Depois da legalização para fins medicinais com autorização médica em 1996, o estado da Califórnia volta a ser pioneiro na discussão sobre o dossier cannabis, nas suas fronteiras. Como já foi anunciado anteriormente, os Californianos voltam às urnas no próximo dia 2 de Novembro para dar o seu veredicto. Esta questão da posse, consumo e cultivo desta planta psicoactiva, já tinha sido reprovada com praticamente o dobro dos votos, corria o ano de 1972. Neste momento são já 1400 os estabelecimentos chamados de dispensários que fornecem marijuana terapêutica. A Proposta 19, assim se chama esta medida, já contagiou os estados da Dakota do Sul e Arizona para a livre transacção da droga que abonaria uma forte receita para as suas contas públicas.

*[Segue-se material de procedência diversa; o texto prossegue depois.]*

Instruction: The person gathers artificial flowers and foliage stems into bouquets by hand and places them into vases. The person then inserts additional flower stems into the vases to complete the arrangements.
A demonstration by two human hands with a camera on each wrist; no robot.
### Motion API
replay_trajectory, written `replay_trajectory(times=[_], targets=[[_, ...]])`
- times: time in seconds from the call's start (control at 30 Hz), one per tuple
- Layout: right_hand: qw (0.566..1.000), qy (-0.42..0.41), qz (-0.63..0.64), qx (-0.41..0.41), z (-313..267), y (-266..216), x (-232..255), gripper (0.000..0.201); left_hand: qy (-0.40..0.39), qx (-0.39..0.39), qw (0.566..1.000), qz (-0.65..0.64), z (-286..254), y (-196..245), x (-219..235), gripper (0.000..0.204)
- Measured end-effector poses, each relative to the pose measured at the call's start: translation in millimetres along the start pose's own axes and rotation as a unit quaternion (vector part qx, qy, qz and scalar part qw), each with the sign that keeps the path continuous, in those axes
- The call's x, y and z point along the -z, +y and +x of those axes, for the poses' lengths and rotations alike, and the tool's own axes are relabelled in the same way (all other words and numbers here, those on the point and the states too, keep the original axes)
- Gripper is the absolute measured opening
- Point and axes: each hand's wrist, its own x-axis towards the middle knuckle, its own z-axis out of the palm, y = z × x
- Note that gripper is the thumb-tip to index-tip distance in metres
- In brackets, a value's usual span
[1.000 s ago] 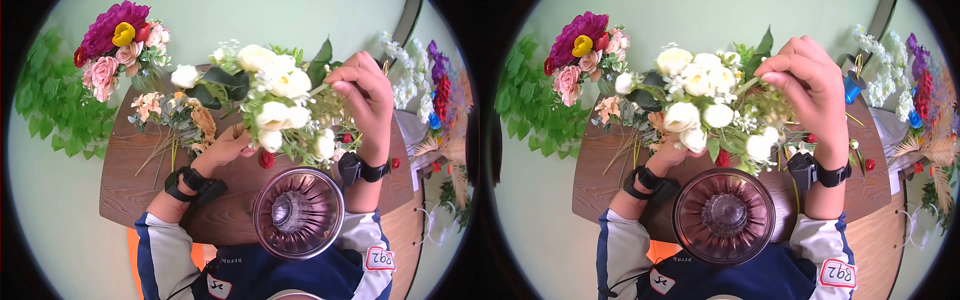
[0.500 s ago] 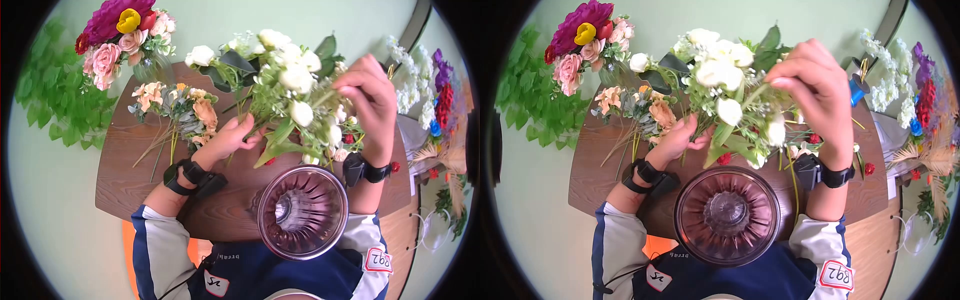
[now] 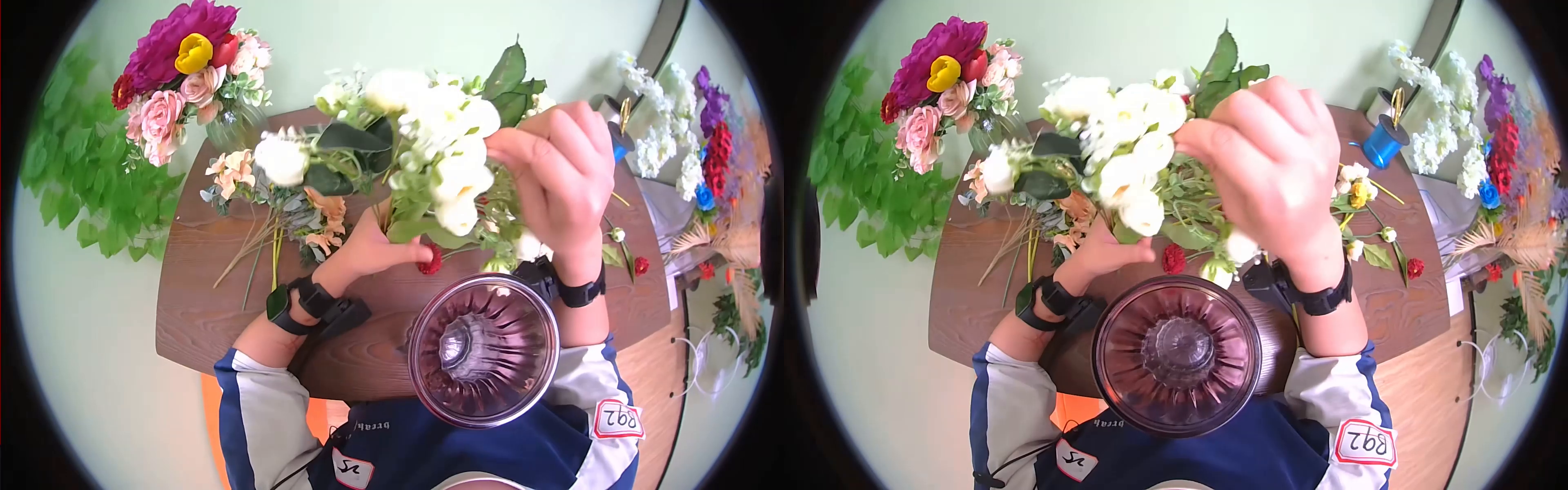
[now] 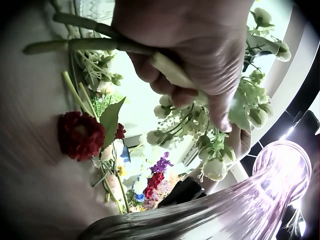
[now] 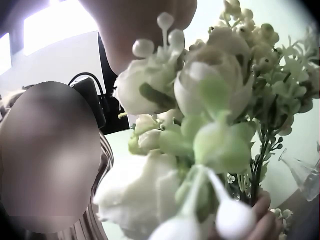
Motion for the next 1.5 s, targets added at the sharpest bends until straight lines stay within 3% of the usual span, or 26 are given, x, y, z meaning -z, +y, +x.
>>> replay_trajectory(times=[0.1, 0.27, 0.33, 0.37, 0.43, 0.5, 0.57, 0.6, 0.67, 0.7, 0.73, 0.77, 0.83, 0.87, 0.9, 0.97, 1.0, 1.03, 1.1, 1.17, 1.3, 1.37, 1.4, 1.43, 1.47, 1.5], targets=[[1.000, 0.003, -0.020, 0.015, 0, -9, -1, 0.013, 0.034, -0.019, 0.997, -0.065, 2, -1, -7, 0.052], [0.999, -0.027, -0.029, 0.005, 1, -22, 6, 0.021, 0.100, -0.043, 0.992, 0.058, 2, 9, -14, 0.043], [0.999, -0.048, -0.023, -0.001, 4, -30, 8, 0.023, 0.078, 0.151, 0.985, 0.038, 3, 14, -11, 0.042], [0.999, -0.048, -0.022, -0.002, 5, -34, 8, 0.023, 0.104, 0.096, 0.980, 0.142, 0, 7, -12, 0.041], [0.999, -0.031, 0.033, -0.023, 5, -38, 7, 0.027, 0.151, -0.067, 0.985, 0.049, 3, 3, -16, 0.034], [0.996, -0.061, 0.059, -0.022, 4, -33, 9, 0.021, 0.181, -0.096, 0.978, 0.034, 9, -46, -4, 0.025], [0.986, -0.020, 0.164, 0.024, 10, -26, 12, 0.022, 0.210, -0.221, 0.911, 0.278, 20, -119, 26, 0.013], [0.981, -0.046, 0.183, 0.047, 8, -16, 17, 0.039, 0.209, -0.221, 0.911, 0.279, 16, -108, 28, 0.013], [0.982, -0.004, 0.189, 0.023, 6, -9, 17, 0.043, 0.195, -0.033, 0.980, 0.020, 1, -49, 24, 0.008], [0.980, 0.037, 0.196, -0.001, 5, -6, 18, 0.048, 0.181, 0.063, 0.975, -0.112, -5, -25, 20, 0.007], [0.982, 0.040, 0.182, -0.011, 3, -2, 20, 0.050, 0.215, 0.007, 0.966, -0.145, -4, -12, 9, 0.005], [0.985, 0.052, 0.160, -0.028, 1, -2, 20, 0.049, 0.195, -0.062, 0.965, 0.165, -5, -30, 27, 0.007], [0.982, 0.064, 0.164, -0.072, -2, 1, 20, 0.043, 0.175, -0.116, 0.977, 0.048, -13, -68, 40, 0.028], [0.981, 0.066, 0.166, -0.072, -3, 5, 18, 0.043, 0.048, 0.016, 0.961, -0.271, -25, -40, 38, 0.038], [0.977, 0.070, 0.183, -0.080, -5, 10, 13, 0.030, -0.051, -0.019, 0.944, -0.326, -22, -98, 69, 0.046], [0.973, 0.076, 0.201, -0.088, -8, 10, 6, 0.017, 0.026, 0.041, 0.980, -0.194, -37, -37, 48, 0.045], [0.962, 0.052, 0.227, -0.140, -9, 8, 2, 0.014, -0.028, -0.076, 0.990, -0.118, -32, -33, 50, 0.046], [0.948, 0.027, 0.252, -0.192, -10, 5, -2, 0.012, -0.028, -0.076, 0.990, -0.117, -31, -27, 44, 0.046], [0.938, 0.004, 0.262, -0.225, -16, 2, -14, 0.019, 0.104, 0.029, 0.985, -0.133, -28, -10, 21, 0.017], [0.838, -0.007, 0.389, -0.383, -24, -3, -30, 0.029, 0.168, 0.081, 0.973, -0.139, -26, 4, 13, 0.007], [0.682, -0.189, 0.566, -0.423, -46, -3, -49, 0.050, 0.108, -0.021, 0.966, -0.234, -16, -13, 24, 0.009], [0.653, -0.202, 0.640, -0.352, -44, -8, -45, 0.054, 0.151, -0.038, 0.985, 0.069, -2, -98, 48, 0.009], [0.501, -0.247, 0.692, -0.458, -42, -14, -29, 0.051, 0.117, 0.002, 0.992, 0.057, -1, -67, 37, 0.013], [0.460, -0.166, 0.722, -0.489, -102, -18, -40, 0.045, 0.119, -0.001, 0.991, 0.055, 0, -66, 37, 0.013], [0.512, -0.209, 0.743, -0.376, -117, -17, -51, 0.039, 0.121, -0.003, 0.991, 0.050, -15, -65, 50, 0.013], [0.513, -0.210, 0.742, -0.376, -121, -15, -52, 0.039, 0.122, -0.005, 0.991, 0.047, 10, -62, 40, 0.013]])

De facto, os argumentos económicos conjugados com a possível diminuição da criminalidade e narcotráfico, constituem-se como a bandeira da campanha do “sim”. Estes factores estariam interligados com a actuação das forças policiais que se concentrariam no combate a crimes mais graves, o que depreende uma considerável poupança que outrora era veiculada para a criminalização desta droga.

Esta semana, o investidor e milionário George Soros fez a maior doação individual para a campanha pelo “sim”, no valor de um milhão de dólares. Segundo o Los Angeles Times, a campanha a favor da Proposta 19, recebeu dez vezes mais dinheiro do que a do “não” – 2,8 milhões de dólares contra 250 mil.

Do outro lado da barricada e com uma forte influência na resolução final, a Administração Obama pela voz do seu procurador-geral já fez saber que se opõe a esta medida pela legislação federal em vigor. O combate ao narcotráfico e o supracitado efeito de contágio são as razões atendíveis. O partido rebulicano local e o “seu” governador são conservadores e incompatíveis com esta ideia. Ambos já manifestaram a sua posição oficial enquanto o partido democrata local se absteve, bastante céptico perante as consequências que partiriam deste pressuposto. Quanto à Câmara do Comércio estadual, a visão é temerária pelo incapacidade de sancionar subordinados sob o efeito de drogas e pela sua recorrência.